Return the listing exactly. Keep no pictures.

* _Given data_:
- - - - - - -

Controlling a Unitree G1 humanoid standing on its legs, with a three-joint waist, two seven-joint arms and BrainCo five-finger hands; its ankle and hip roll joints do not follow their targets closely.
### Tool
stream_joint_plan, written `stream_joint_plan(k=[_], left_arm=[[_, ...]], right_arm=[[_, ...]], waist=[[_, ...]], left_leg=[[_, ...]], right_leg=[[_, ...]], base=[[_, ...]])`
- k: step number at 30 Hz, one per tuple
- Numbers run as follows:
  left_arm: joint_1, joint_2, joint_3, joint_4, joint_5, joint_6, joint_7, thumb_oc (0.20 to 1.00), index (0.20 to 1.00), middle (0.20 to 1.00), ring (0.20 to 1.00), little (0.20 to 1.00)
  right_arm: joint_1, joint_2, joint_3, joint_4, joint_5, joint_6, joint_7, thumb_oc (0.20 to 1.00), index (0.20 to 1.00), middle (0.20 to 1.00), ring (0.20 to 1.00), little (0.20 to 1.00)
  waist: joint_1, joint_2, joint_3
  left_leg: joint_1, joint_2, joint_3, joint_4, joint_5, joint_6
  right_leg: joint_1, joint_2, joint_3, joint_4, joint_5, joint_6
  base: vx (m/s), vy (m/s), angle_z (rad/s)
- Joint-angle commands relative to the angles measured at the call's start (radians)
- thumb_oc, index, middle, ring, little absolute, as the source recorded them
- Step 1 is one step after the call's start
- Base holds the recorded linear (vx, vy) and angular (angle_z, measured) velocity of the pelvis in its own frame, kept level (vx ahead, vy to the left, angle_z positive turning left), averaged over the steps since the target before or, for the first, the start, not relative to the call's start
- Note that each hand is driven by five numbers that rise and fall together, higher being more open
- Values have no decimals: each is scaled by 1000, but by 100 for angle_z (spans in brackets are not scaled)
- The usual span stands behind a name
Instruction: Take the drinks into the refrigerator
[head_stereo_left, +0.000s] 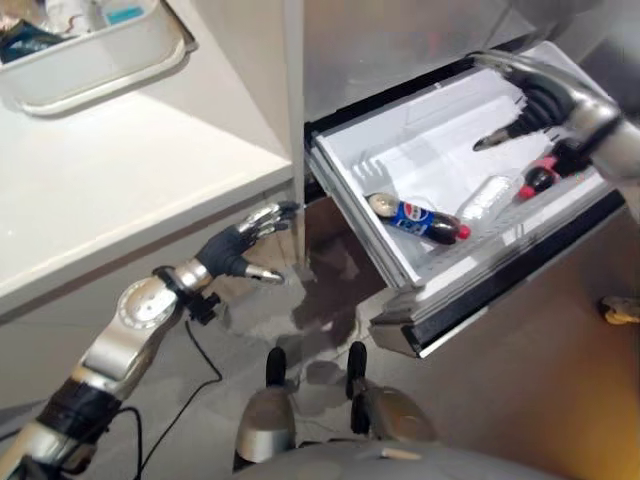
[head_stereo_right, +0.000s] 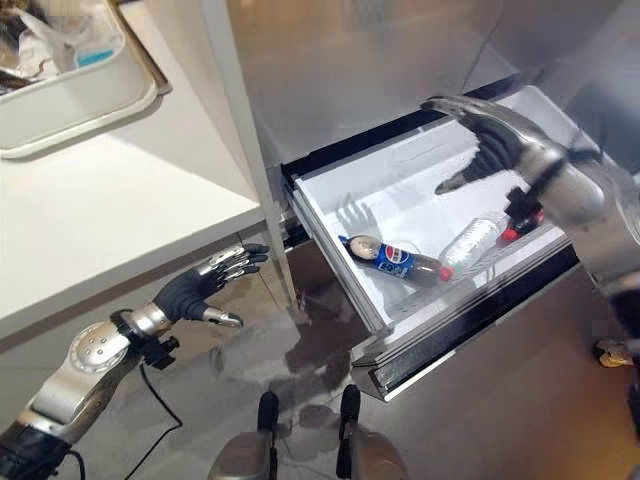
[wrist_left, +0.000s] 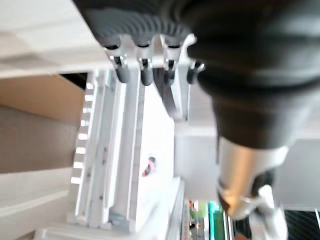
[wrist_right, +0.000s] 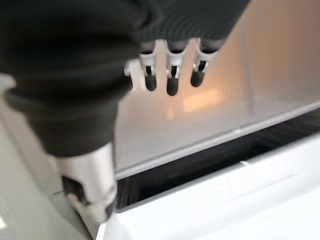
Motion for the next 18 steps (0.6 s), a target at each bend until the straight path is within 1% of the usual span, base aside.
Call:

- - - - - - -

* _Response area_:
Controlling a Unitree G1 humanoid standing on its legs, with a three-joint waist, two seven-joint arms and BrainCo five-finger hands; its ankle and hip roll joints do not follow their targets closely.
### Tool
stream_joint_plan, written `stream_joint_plan(k=[_], left_arm=[[_, ...]], right_arm=[[_, ...]], waist=[[_, ...]], left_leg=[[_, ...]], right_leg=[[_, ...]], base=[[_, ...]])`
- k: step number at 30 Hz, one per tuple
- Numbers run as follows:
  left_arm: joint_1, joint_2, joint_3, joint_4, joint_5, joint_6, joint_7, thumb_oc (0.20 to 1.00), index (0.20 to 1.00), middle (0.20 to 1.00), ring (0.20 to 1.00), little (0.20 to 1.00)
  right_arm: joint_1, joint_2, joint_3, joint_4, joint_5, joint_6, joint_7, thumb_oc (0.20 to 1.00), index (0.20 to 1.00), middle (0.20 to 1.00), ring (0.20 to 1.00), little (0.20 to 1.00)
  waist: joint_1, joint_2, joint_3
  left_leg: joint_1, joint_2, joint_3, joint_4, joint_5, joint_6
  right_leg: joint_1, joint_2, joint_3, joint_4, joint_5, joint_6
  base: vx (m/s), vy (m/s), angle_z (rad/s)
- Joint-angle commands relative to the angles measured at the call's start (radians)
- thumb_oc, index, middle, ring, little absolute, as the source recorded them
- Step 1 is one step after the call's start
- Base holds the recorded linear (vx, vy) and angular (angle_z, measured) velocity of the pelvis in its own frame, kept level (vx ahead, vy to the left, angle_z positive turning left), averaged over the steps since the target before or, for the first, the start, not relative to the call's start
- Note that each hand is driven by five numbers that rise and fall together, higher being more open
- Values have no decimals: each is scaled by 1000, but by 100 for angle_z (spans in brackets are not scaled)
- The usual span stands behind a name
Instruction: Take the drinks into the refrigerator
[head_stereo_left, +0.000s] 
[head_stereo_right, +0.000s] 
[wrist_left, +0.000s] 
[wrist_right, +0.000s] 
Motion for the next 18 steps (0.6 s), a target at each bend until the straight path is within 1% of the usual span, base aside.
Call:

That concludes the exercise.